» Exercise: List every line below containing "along".

» Provided data:
· · · ·

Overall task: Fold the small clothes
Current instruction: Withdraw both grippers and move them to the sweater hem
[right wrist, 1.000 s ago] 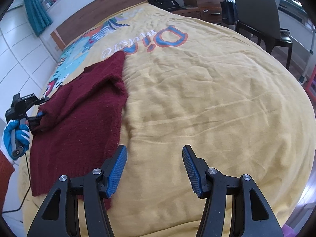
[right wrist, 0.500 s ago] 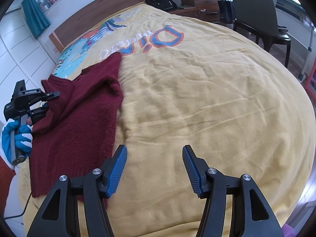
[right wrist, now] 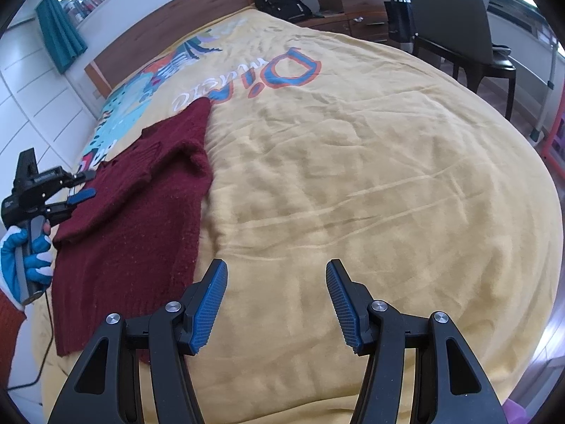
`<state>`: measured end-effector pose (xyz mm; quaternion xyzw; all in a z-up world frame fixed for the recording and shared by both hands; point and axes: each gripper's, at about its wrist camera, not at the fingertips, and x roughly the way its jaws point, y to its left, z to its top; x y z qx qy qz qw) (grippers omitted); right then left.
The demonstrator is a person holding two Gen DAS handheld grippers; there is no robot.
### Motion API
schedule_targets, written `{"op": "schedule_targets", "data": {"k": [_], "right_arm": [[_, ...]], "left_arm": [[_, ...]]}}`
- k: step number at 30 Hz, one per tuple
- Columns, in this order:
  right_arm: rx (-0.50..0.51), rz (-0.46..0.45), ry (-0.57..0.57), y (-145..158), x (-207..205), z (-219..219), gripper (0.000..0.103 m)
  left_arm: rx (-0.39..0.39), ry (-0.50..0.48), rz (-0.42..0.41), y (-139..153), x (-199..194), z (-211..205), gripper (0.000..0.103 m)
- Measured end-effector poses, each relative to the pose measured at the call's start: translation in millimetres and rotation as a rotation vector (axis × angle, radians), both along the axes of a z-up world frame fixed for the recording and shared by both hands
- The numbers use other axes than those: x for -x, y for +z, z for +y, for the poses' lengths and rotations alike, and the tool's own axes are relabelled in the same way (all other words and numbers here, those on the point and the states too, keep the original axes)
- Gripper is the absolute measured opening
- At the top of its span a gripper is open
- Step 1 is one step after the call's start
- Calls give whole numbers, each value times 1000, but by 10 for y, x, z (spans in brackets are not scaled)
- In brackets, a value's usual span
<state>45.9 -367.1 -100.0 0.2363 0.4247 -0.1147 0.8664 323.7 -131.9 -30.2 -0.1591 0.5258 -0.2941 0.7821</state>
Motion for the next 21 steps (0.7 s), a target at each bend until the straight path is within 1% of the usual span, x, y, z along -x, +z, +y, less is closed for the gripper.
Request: {"op": "schedule_targets", "data": {"k": [2, 5, 6, 9, 11, 13, 15, 18, 21], "right_arm": [[-2, 1, 1, -5, -3, 8, 60], [-1, 4, 5, -10, -13, 25, 60], [-1, 6, 6, -9, -15, 31, 60], [1, 5, 7, -2, -18, 39, 60], [3, 1, 7, 20, -12, 48, 60], [5, -5, 6, 50, -7, 57, 60], [9, -15, 7, 96, 2, 76, 60], [15, -27, 16, 169, 8, 117, 60], [22, -43, 28, 254, 24, 179, 60]], "left_arm": [[-74, 29, -25, -53, 17, 72, 38], [-171, 51, -32, -218, 85, 168, 38], [-205, 46, -34, -290, 127, 129, 38], [-270, 14, -53, -438, 276, -13, 38], [-282, -16, -68, -458, 376, -111, 39], [-263, -41, -69, -454, 444, -162, 39], [-243, -65, -79, -391, 487, -175, 39], [-231, -72, -107, -255, 563, -121, 39], [-235, -66, -150, -126, 719, 81, 39]]}}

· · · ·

» Task output:
- Measured end-effector poses, each relative to the pose measured at the call's start: translation in millimetres and rotation as a rotation vector (axis × angle, radians), both along the axes of a z-up world frame fixed for the recording and shared by both hands
Motion for the next 21 steps (0.7 s), a target at each bend until the straight path is within 1% of the usual span, x, y, z along -x, +z, +y, less is closed for the gripper.

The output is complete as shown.